“I had to end their pain:” Lorenzo Johnson says he took plea deal for his family
In the end, Lorenzo Johnson said he did it for his family because, “I had to end their pain.”
That pain had throbbed for nearly 22 years, ever since Johnson received a life prison sentence for a 1995 Harrisburg murder he insists he didn’t commit.
So on Tuesday afternoon, July 11, 2017, Johnson said he put his relatives first, swallowed what he called a “bitter pill,” and accepted a plea deal with the state attorney general’s office that at long last set him free.
That deal did come with a catch, however, in that it still saddles him with a murder conviction.
The New York man’s freedom came when Senior Judge Lawrence F. Clark Jr. accepted his no contest pleas to third-degree murder and conspiracy charges for the December 1995 slaying of Tarajay Williams.
Clark promptly sentenced the 47-year-old Johnson to ten to 20 years in prison, then ordered his immediate parole. Clark also ordered Johnson to serve five years of probation, and allowed him to do so at his home in Westchester County, New York.
Moments later, a visibly emotional Johnson left the Dauphin County Courthouse surrounded by dozens of his relieved and joyful family, friends and attorneys.
Even as he headed for the exit, Johnson paused for a moment and once again insisted he had nothing to do with Williams’ murder in an alley off the 1400 block of Market Street.
“This decision was for my family. It wasn’t for me,” he said when asked why he took the plea deal. “I’ve been innocent from day one. I still stand on that.”
“I should have been walking out fully exonerated,” he added.
Johnson has argued that he wasn’t even near the scene when Williams was killed. He has insisted that prosecution witnesses lied and that he was prepared to keep pressing an appeal in which he claimed the prosecution wrongly withheld evidence from the defense that would have resulted in an acquittal during his three-day trial in 1996.
His decades-long legal battle was brought to Tuesday’s finish line by his lawyer, Michael Wiseman, working in tandem with the Pennsylvania Innocence Project.
Yet Senior Deputy Attorney General William Stoycos did not concede that Johnson is innocent of Williams’ murder. That much was clear in the statement he read into the court record as part of Johnson’s plea agreement.
Stoycos said prosecutors were prepared to present evidence that Johnson was an accomplice to Williams’ murder and that witnesses placed him at the scene.
Stoycos said Johnson was present when Corey Walker killed Williams with a shotgun blast to the chest because Williams was refusing to pay money he owed. The three men had argued and Williams had previously beaten Walker with a broomstick, the prosecutor said.
He said witnesses placed Williams, Walker and Johnson together in the four-foot-wide alley when Williams was killed and that Walker and Johnson were seen nearby right after the slaying. A defense witness lied in exchange for bail money to try to give Johnson an alibi, Stoycos said.
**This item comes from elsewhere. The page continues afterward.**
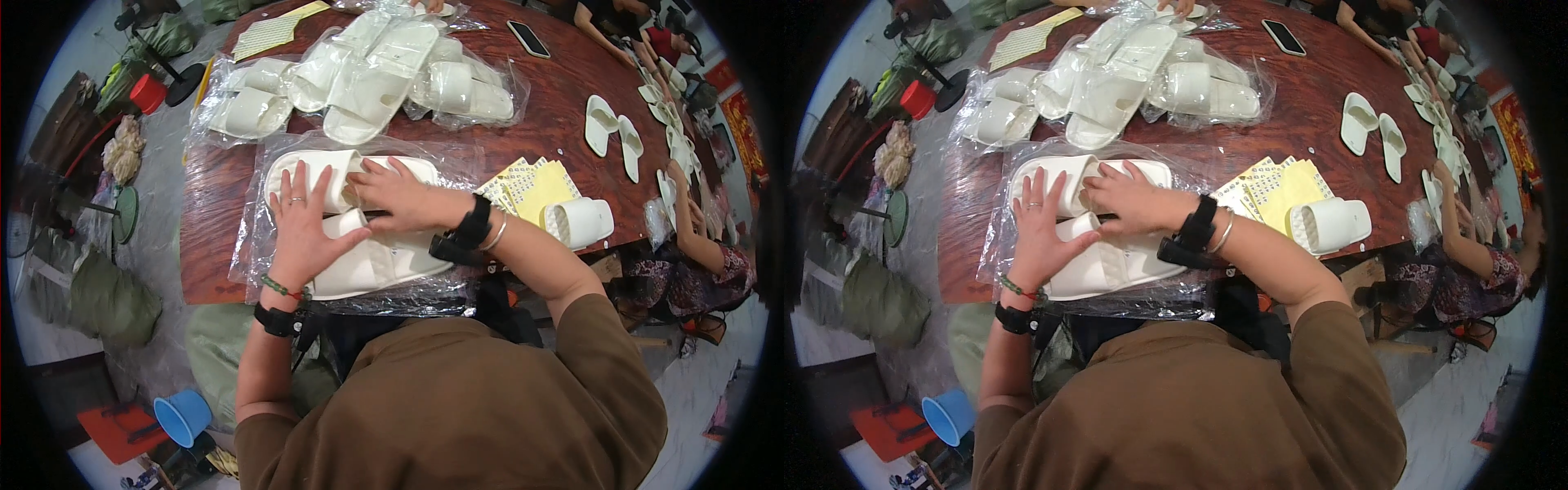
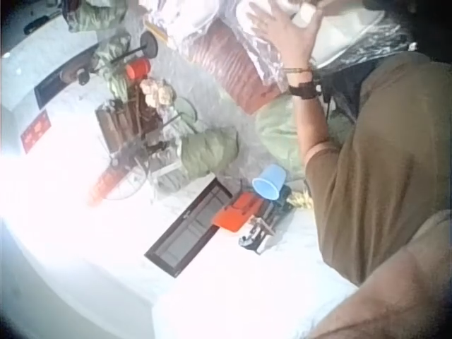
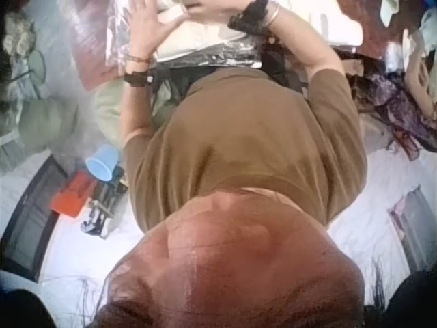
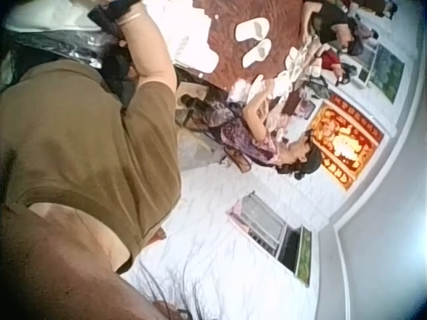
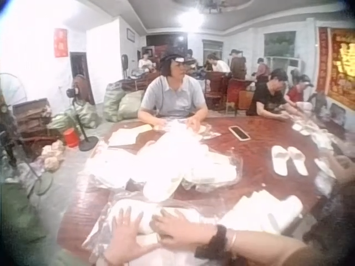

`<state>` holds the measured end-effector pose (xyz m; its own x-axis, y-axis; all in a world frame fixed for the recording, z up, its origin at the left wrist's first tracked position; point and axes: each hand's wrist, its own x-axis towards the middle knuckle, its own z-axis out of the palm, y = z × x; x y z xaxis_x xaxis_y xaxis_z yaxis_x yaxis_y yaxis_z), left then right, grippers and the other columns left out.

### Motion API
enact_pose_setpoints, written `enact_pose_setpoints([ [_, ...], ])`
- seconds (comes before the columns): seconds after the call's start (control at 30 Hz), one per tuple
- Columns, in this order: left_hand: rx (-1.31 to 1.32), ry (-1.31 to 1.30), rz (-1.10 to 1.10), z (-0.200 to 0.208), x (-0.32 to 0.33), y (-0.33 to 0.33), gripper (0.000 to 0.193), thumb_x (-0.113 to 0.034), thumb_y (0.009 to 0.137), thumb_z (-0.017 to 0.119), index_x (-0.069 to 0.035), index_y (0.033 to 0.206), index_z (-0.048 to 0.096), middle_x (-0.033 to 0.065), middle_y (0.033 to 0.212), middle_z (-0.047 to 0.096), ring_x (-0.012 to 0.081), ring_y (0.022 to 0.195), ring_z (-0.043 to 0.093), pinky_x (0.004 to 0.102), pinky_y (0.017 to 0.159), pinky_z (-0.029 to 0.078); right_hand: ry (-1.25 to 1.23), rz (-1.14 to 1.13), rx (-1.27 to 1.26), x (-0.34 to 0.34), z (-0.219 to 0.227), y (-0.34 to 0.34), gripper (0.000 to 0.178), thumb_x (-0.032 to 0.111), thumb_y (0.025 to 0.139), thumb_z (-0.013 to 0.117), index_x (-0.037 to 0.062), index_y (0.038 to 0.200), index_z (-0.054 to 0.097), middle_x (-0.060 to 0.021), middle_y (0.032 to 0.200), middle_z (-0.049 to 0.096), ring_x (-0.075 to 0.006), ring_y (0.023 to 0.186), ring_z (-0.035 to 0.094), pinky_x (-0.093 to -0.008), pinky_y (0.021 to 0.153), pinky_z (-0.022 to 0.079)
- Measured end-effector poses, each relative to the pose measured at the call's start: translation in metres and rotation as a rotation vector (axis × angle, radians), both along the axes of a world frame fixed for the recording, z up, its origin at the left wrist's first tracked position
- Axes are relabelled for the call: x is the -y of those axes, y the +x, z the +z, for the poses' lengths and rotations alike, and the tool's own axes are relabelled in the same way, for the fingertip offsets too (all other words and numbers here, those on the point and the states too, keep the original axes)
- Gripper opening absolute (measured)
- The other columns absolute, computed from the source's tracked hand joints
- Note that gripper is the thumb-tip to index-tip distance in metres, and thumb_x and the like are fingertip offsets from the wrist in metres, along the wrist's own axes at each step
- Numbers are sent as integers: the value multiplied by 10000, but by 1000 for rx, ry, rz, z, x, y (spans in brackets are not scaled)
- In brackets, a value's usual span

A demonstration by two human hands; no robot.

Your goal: Inspecting white slippers and packaging them into plastic bags.

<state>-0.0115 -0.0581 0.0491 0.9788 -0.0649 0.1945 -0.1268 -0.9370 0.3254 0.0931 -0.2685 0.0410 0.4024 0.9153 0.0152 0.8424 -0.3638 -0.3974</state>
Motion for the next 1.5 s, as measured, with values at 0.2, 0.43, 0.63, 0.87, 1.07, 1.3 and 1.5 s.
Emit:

None of that is true, Johnson insisted as he gave an impromptu statement on his way to the courthouse exit. He said Walker, who is serving a life prison sentence for the slaying, is innocent as well.
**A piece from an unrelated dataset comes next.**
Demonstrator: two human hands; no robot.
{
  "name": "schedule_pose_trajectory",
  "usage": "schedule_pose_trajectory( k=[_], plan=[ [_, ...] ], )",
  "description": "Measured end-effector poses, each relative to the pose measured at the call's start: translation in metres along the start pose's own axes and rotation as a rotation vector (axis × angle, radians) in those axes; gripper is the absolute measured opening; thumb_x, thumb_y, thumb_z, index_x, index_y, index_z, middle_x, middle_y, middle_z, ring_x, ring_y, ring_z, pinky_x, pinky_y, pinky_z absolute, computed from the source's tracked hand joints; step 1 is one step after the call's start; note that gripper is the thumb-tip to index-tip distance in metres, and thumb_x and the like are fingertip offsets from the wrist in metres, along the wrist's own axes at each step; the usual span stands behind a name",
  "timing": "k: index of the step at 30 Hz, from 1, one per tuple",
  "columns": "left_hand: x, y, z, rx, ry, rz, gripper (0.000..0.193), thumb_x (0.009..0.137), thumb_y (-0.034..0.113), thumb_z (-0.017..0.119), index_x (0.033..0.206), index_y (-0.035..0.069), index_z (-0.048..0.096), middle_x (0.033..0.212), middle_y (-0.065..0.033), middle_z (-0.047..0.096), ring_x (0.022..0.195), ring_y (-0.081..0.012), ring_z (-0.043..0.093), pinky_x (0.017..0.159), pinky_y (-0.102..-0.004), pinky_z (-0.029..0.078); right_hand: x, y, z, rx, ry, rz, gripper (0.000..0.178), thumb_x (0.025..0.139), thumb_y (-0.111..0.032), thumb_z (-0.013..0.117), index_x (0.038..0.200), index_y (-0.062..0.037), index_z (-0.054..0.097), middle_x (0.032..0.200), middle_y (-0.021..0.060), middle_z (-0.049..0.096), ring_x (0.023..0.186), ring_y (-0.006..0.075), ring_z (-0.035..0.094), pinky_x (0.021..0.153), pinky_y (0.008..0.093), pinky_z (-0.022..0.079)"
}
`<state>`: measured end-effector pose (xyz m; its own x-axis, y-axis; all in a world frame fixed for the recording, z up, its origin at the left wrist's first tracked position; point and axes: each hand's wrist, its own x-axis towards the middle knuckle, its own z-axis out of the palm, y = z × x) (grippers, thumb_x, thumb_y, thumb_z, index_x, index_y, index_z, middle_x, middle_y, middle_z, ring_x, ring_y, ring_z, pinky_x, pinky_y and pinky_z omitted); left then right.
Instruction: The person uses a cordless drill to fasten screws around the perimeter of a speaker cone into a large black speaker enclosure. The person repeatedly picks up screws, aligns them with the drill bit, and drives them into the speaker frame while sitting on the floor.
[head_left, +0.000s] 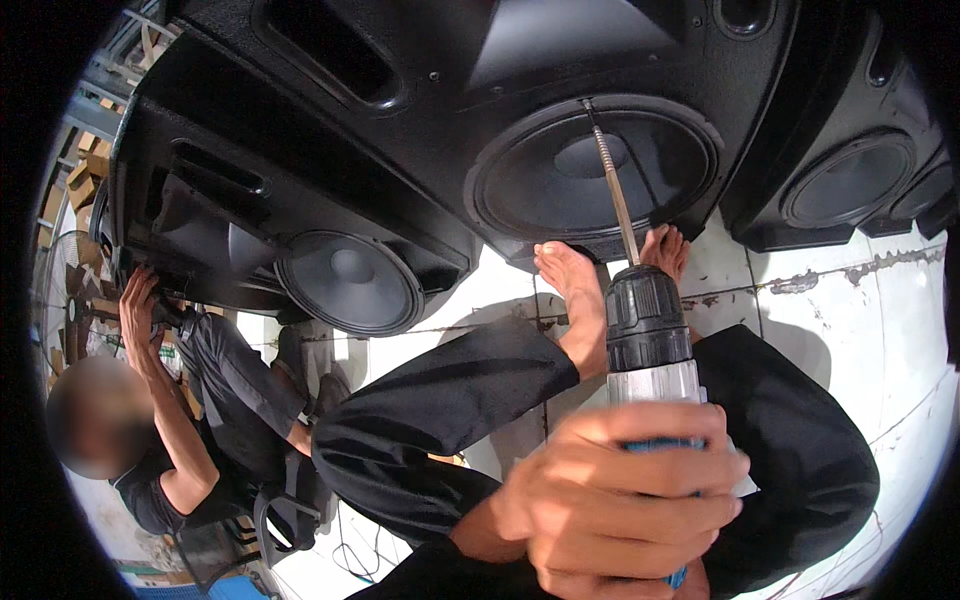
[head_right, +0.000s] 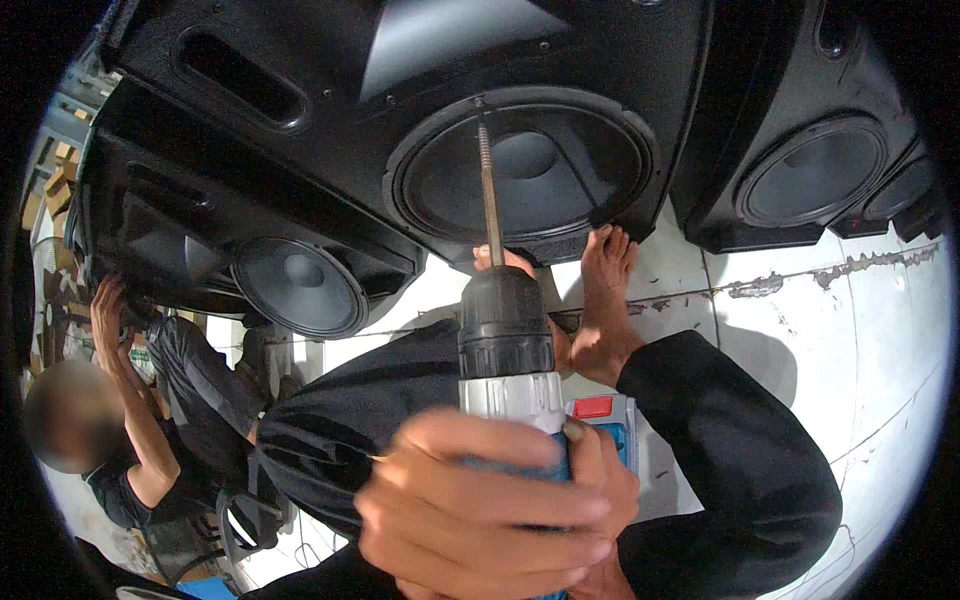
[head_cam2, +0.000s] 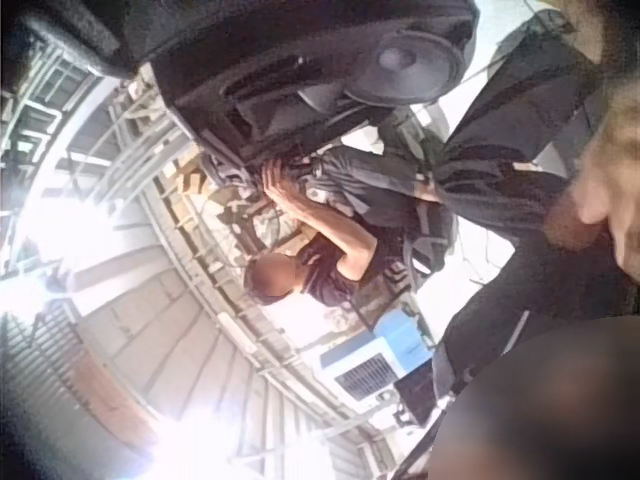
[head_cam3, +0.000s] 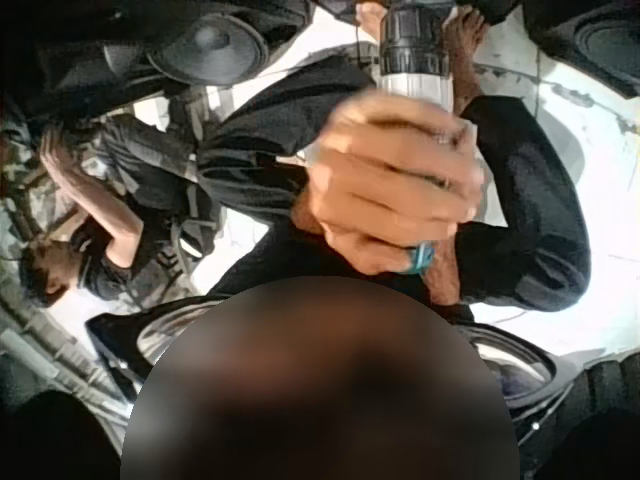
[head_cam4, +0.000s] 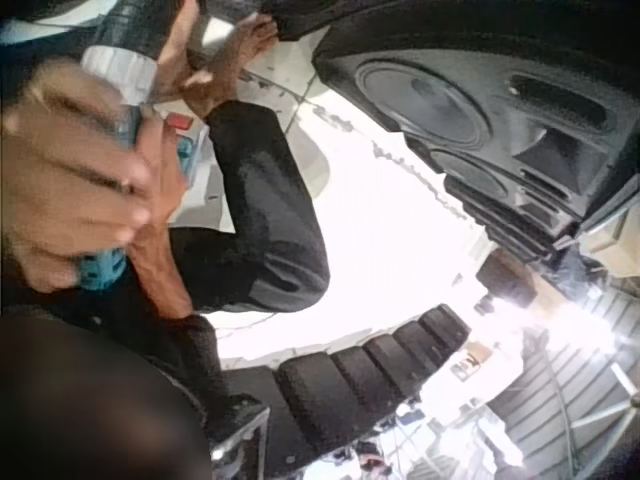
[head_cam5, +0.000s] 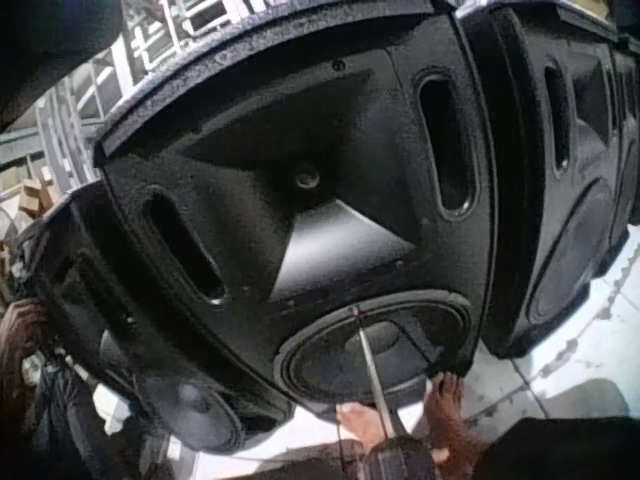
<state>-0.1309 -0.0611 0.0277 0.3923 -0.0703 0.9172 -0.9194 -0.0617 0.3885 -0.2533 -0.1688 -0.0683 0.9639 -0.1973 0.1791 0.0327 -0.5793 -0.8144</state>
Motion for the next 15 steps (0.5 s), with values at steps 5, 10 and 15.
schedule_pose_trajectory(
  k=[5,10,15],
  plan=[
    [-0.007,0.012,0.016,-0.067,-0.027,0.097,0.029,0.081,0.025,0.053,0.067,0.005,0.069,0.066,-0.0070,0.068,0.065,-0.0201,0.067,0.079,-0.0373,0.050,-0.009,0.000,0.008,-0.031,0.007,-0.027,0.045,0.078,-0.024,0.072,0.115,-0.0026,0.058,0.096,0.0157,0.065,0.079,0.0281,0.068,0.066,0.0374,0.054],
    [-0.001,0.038,-0.003,0.000,-0.309,-0.218,0.024,0.076,0.023,0.057,0.071,0.006,0.073,0.068,-0.0045,0.070,0.068,-0.0179,0.070,0.077,-0.0372,0.051,-0.004,0.000,0.004,-0.049,0.028,-0.034,0.045,0.078,-0.022,0.071,0.116,-0.0027,0.057,0.097,0.0158,0.065,0.079,0.0283,0.068,0.065,0.0372,0.054],
    [0.002,0.031,-0.011,-0.033,-0.261,-0.197,0.025,0.075,0.023,0.055,0.070,0.006,0.073,0.067,-0.0049,0.070,0.068,-0.0185,0.069,0.077,-0.0376,0.051,-0.002,-0.006,0.005,-0.048,0.026,-0.059,0.045,0.078,-0.021,0.070,0.117,-0.0028,0.057,0.098,0.0158,0.065,0.079,0.0284,0.068,0.065,0.0371,0.054]
  ],
)
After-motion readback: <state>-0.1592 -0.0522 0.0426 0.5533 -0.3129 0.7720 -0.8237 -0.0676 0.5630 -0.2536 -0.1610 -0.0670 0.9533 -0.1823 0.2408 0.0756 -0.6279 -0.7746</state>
“Obviously we challenge these facts,” Wiseman said after Stoycos read his statement during the sentencing hearing. Johnson only admits that Stoycos outlined what the prosecution would present had a new trial been ordered, Wiseman said.
Johnson said nothing when Clark gave him the chance right before imposing the new liberating sentence. “It is the court’s understanding that you have discussed this agreement up, down, sideways, every way possible with your counsel,” the judge observed.
Wiseman told Clark that Johnson “is a gentle person of the highest order. He has shown strength and integrity...He is an inspiration to me. This is the happiest day of my professional career.”
Johnson displayed persistence through years of appeals and kept fighting even after the U.S. Supreme Court ordered him back to prison in 2012 after a federal appeals court ruling briefly freed him, Wiseman said.
“Mr. Johnson, you have been a very fortunate man in that you have been blessed by having extraordinary counsel represent you,” Clark said.
The judge then announced, “You are a free man,” prompting applause from the dozens of people in the gallery.
Johnson was just steps from the courthouse exit when he was asked how it felt to finally taste freedom after so many years.
“You get numb after a while. I’ve been fighting this for 22 years,” he replied. “I’m moving on from here.”
Johnson was on his way home when Attorney General Josh Shapiro released a statement on the outcome of the case.
“Mr. Johnson was not the principal actor in the murder. He served 22 years in prison without any significant misconduct. During his brief release from prison in 2012 he conducted himself responsibly, and voluntarily returned to prison when directed to do so by the court,” the AG wrote.
“I believe the agreement approved today serves the cause of justice and the best interests of the people of our Commonwealth,” Shapiro said.
Williams family declined to comment on Johnson’s release.